Return of the Mac
Actually, he never left. Standouts from the Mac Irvin Back to School Jam.
By Aggrey Sam
I spent the majority of this past weekend at the University of Illinois-Chicago for the annual Mac Irvin Back to School Jam, which is considered an indicator of which Windy City high school prospects (and therefore, teams) should be putting in work this winter. Mr. Irvin is a legend in the Chi and the godfather of grassroots hoops here, as just about every baller you can think of from the ‘Go either played for his program, the Mac Irvin Fire, or in his events. I usually just write about the kids who stood out to me at events, but by his request (after all, when the Godfather makes you an offer, you can’t refuse it), I’m giving y’all my top 10 players from the tournament, as well as 20 other prospects who did their thing. If any Chicago high school hoopheads read this, feel free to state your opinion.
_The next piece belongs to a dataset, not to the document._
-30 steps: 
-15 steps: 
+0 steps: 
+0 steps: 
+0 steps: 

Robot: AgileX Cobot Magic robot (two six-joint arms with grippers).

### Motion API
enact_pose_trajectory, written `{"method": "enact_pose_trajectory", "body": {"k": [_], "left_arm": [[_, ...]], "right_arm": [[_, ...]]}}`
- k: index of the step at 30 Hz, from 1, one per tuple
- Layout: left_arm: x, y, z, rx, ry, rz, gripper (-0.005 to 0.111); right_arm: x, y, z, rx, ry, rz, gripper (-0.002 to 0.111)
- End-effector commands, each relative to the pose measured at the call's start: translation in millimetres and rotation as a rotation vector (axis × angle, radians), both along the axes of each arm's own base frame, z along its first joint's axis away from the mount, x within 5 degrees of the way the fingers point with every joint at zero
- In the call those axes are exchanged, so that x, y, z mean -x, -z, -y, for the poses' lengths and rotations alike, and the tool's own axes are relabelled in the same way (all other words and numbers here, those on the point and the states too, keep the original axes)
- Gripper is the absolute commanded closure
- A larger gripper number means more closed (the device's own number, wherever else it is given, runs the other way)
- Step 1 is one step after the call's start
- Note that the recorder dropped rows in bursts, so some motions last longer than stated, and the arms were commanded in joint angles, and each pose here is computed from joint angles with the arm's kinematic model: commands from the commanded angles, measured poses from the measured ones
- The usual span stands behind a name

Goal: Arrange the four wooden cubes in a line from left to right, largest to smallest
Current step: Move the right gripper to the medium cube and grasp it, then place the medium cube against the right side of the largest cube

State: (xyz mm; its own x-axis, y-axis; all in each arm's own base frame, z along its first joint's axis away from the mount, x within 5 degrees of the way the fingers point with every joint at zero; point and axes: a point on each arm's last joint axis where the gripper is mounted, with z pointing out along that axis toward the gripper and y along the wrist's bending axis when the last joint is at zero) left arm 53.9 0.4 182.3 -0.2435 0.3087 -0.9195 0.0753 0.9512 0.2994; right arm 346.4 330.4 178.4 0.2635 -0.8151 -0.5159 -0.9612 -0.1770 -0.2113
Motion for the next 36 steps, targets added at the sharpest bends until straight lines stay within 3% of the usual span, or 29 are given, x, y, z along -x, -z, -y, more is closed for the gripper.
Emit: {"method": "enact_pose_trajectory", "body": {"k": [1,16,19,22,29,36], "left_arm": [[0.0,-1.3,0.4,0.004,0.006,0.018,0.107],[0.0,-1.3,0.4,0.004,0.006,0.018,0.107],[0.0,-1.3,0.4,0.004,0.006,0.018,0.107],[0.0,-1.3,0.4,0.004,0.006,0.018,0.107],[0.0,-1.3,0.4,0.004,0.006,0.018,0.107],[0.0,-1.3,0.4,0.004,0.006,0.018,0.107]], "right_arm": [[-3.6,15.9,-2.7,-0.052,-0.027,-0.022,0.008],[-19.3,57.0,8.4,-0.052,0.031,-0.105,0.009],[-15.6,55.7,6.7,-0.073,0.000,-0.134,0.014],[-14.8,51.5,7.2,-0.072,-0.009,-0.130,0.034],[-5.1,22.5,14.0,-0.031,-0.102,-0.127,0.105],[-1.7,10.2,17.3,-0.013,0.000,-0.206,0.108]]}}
I’m just one man, my word won’t make or break any player and since I’m an out-of-towner, there’s no politics involved, although I’m an opinionated dude and very quickly developing my preferences among the local ballplayers. Here’s my top 10 from my weekend on the Westside:
1) Wayne Blackshear, 6-5 junior wing, Morgan Park: The highly-regarded swingman showed glimpses of his immense potential throughout the weekend by combining gliding drives to the goal, powerful above-the-rim finishes and high degree-of-difficulty outside jumpers in leading his young team to the event’s championship.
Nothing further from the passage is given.